Let’s really drill down though, and take a look at why dating today has become such a cesspit of misery…

I spent nearly 14 years in back-to-back relationships and I used to hear all my single friends lamenting about how difficult dating was.

I shrugged them off with the kind of annoying platitudes you hope to never find on a greeting card: “There’s plenty more fish in the sea!”, “You’ll find someone when you least expect it”, and, the very worst one: “I sometimes think it would be fun to be single again.”

(Narrator: It would not be fun to be single again.)

To all my single friends, I’m sorry. I get it now. This is my own personal hell on Earth. 

Firstly, technology has gone and screwed everything right up.

It used to be you only called people you really liked.

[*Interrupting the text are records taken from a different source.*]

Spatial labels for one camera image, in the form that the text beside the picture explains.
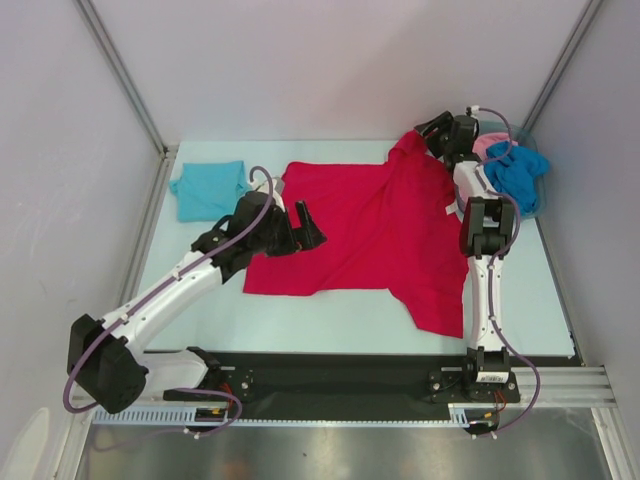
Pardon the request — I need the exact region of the aluminium frame post right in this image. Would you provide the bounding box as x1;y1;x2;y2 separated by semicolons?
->
523;0;608;130

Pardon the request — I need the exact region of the folded light blue t-shirt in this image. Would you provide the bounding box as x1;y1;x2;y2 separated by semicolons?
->
169;161;249;223

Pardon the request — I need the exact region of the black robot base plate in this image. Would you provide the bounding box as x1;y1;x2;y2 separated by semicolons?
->
164;349;584;409

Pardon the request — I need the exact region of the dark blue t-shirt in basket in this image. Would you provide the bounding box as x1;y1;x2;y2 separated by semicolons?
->
484;141;551;216

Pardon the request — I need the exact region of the aluminium frame rail front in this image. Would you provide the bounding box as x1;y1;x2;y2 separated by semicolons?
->
72;363;616;407

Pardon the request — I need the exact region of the grey plastic laundry basket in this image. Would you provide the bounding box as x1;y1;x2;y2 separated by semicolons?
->
473;120;551;219

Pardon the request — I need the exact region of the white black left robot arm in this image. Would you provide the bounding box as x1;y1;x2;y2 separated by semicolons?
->
67;191;327;414

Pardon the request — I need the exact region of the light blue cable duct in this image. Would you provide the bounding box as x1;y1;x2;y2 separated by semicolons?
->
93;404;496;428

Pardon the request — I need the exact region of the aluminium frame post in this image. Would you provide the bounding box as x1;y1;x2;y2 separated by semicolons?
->
73;0;168;157
523;0;608;130

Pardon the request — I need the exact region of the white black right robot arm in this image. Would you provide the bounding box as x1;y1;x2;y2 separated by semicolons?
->
415;107;520;405

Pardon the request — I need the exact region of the red t-shirt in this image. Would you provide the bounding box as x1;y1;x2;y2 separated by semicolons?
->
243;131;468;338

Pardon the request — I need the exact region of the pink t-shirt in basket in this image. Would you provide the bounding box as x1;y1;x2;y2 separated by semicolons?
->
472;132;509;159

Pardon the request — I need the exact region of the aluminium frame post left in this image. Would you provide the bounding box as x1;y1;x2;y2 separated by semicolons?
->
73;0;168;157

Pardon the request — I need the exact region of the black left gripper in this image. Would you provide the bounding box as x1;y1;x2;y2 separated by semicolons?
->
250;201;325;258

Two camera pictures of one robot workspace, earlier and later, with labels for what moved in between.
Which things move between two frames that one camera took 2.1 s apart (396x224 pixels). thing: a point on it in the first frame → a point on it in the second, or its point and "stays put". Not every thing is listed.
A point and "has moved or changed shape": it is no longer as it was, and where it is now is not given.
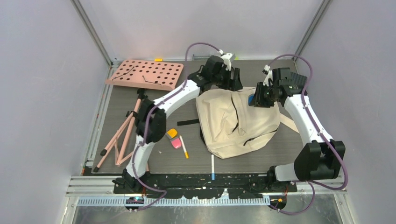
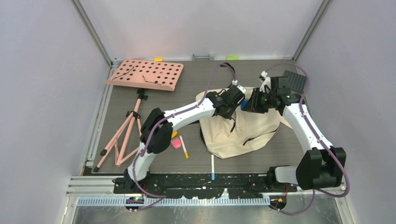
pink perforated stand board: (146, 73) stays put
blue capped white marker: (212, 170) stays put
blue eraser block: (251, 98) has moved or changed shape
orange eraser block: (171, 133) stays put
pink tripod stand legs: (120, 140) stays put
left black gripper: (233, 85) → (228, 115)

After all, talking on the phone is actually a bit of an effort, takes time, and is sometimes kind of awkward, so you’d need to be super-keen to actually pick up the receiver and give your potential date a ring. 

Now we all bow down to texting, otherwise known as the king of all lazy communications.

But, typing letters into your phone still takes a little bit of effort, so let’s take it down a notch and cut and paste the same message and send it to 20 people.

Who cares if it’s impersonal? Dating’s a numbers game, right? More numbers, more chances! *Rolls eyes*.

Not to mention the waiting game.

Want an answer to a question you’ve just texted? Don’t pick up the phone and get one right away, silly! No, staring at your phone for days on end waiting for a reply that may never come! Such anxiety-inducing fun! 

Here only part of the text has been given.